Un fils étranger d’Eduardo Berti (Arg) par Jonathan Barkate

Eduardo Berti, Un Fils étranger, traduit de l’espagnol (Argentine) par Jean-Marie Saint-Lu, La contre allée, 2021, 120 p. [Un hijo extranjero, 2022]

Cinq ans après la parution d’Un Père étranger, où il évoque le trajet que fit son père de sa Roumanie natale à son Argentine d’adoption, Eduardo Berti raconte le voyage que lui-même fit dans l’autre sens pour achever de se familiariser avec ce géniteur qui avait laissé derrière lui tant de mystères. Si l’écart temporel entre les deux récits est effacé par la publication quasi simultanée de leur traduction en français, celle-ci n’abolit pas la distance séparant les deux traversées effectuées en sens inverse.

Le lecteur d’Un Fils étranger suit les pérégrinations de Berti lancé sur les traces de son père en Roumanie. Ce carnet de voyage, illustré de photos et de documents dont le lecteur peut prendre connaissance en scannant les QR codes insérés dans le texte, n’est cependant pas le récit linéaire et purement descriptif d’un retour aux sources – des sources qui se dérobent parfois ou qui réservent quelques surprises. Il est par exemple très tôt question d’une photo publiée sur internet qui ruine la dimension intime du voyage avant de servir de sauf-conduit à Berti, lorsqu’il a besoin de prouver à ses interlocuteurs incrédules la nature de son voyage. Comme internet s’est immiscé dans la vie de l’auteur, les QR codes qui y renvoient s’intègrent dans le texte, dont ils sont conçus comme des illustrations d’un nouveau type.

Le récit dans son ensemble serpente entre les époques et les lieux, comme les méandres du Danube, de la Roumanie des années 1930 à l’Argentine des années 1990 et au New York des années 2000. Il invite même à naviguer d’un texte à un autre quand Un Fils étranger prend en charge la genèse ou le commentaire d’Un Père étranger. Les nombreux échos entre les deux œuvres rapprochent encore les deux textes. La visite de la maison natale du père est par exemple retardée comme l’était celle de la maison de Conrad. Les nombreuses citations du journal de l’écrivain roumain Mihail Sebastian s’inquiétant de la montée de l’antisémitisme dans les années 1930 suggèrent les raisons pour lesquelles Berti père quitta l’Europe à cette époque après avoir détruit toutes ses archives, comme si le journal de Sebastian se substituait au journal absent du père. De méprises en fausses pistes, de rendez-vous programmés en rencontres inopinées, le séjour de l’auteur en Roumanie le conduit à découvrir des coïncidences frappantes entre des événements ayant eu lieu à des décennies et à des milliers de kilomètres de distance qui lui permettent de mieux connaître son histoire familiale.

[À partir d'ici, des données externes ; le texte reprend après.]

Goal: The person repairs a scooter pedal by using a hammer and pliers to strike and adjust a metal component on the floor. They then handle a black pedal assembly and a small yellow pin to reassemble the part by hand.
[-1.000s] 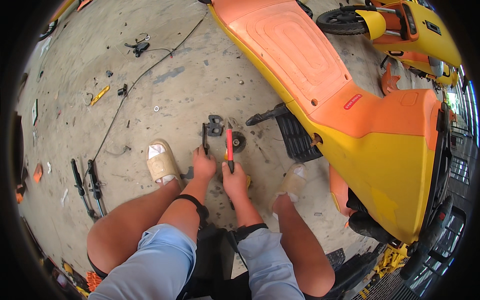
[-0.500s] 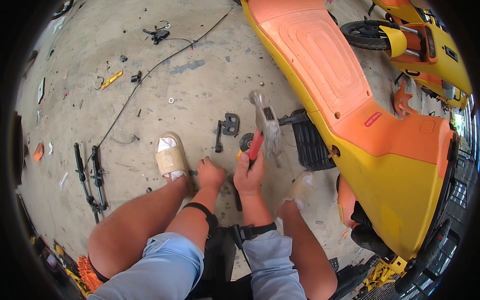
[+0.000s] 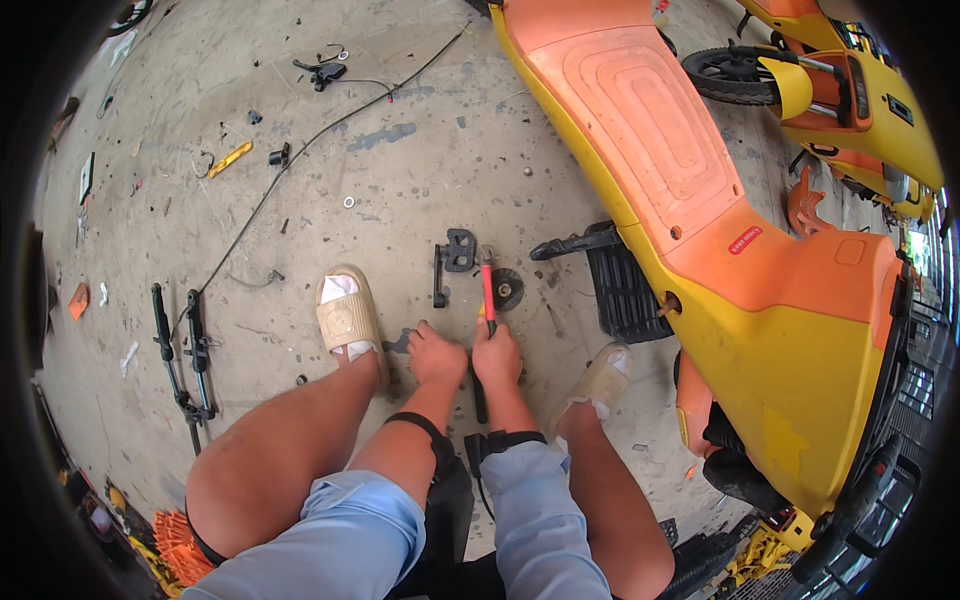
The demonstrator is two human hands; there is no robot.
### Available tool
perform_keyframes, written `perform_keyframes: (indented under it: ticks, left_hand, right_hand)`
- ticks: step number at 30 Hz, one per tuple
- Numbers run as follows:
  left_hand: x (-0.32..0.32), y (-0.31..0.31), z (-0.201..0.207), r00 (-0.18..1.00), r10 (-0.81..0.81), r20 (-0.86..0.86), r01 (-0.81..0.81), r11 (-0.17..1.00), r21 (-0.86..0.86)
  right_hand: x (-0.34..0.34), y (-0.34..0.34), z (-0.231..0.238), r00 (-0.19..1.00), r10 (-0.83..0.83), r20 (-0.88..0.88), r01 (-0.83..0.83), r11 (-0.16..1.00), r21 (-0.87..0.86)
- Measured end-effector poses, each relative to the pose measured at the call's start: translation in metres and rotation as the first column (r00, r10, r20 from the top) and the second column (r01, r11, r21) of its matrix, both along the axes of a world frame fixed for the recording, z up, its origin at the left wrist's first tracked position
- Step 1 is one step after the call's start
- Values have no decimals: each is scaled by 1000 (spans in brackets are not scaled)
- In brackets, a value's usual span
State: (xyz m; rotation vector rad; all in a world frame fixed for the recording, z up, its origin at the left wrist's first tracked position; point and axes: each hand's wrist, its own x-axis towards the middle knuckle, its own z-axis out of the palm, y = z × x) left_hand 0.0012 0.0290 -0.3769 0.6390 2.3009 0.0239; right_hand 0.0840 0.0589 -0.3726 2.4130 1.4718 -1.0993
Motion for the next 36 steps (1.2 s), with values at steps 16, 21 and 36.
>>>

Ce livre et ce diptyque passionnants qui tissent des liens entre les hommes, les textes, les époques et les lieux se terminent fort logiquement sur la lecture à voix haute de la traduction en roumain d’un passage d’Un Père étranger dans un avion, trait d’union idéal entre deux mondes, deux temps, deux langues et, finalement, un fils et son père.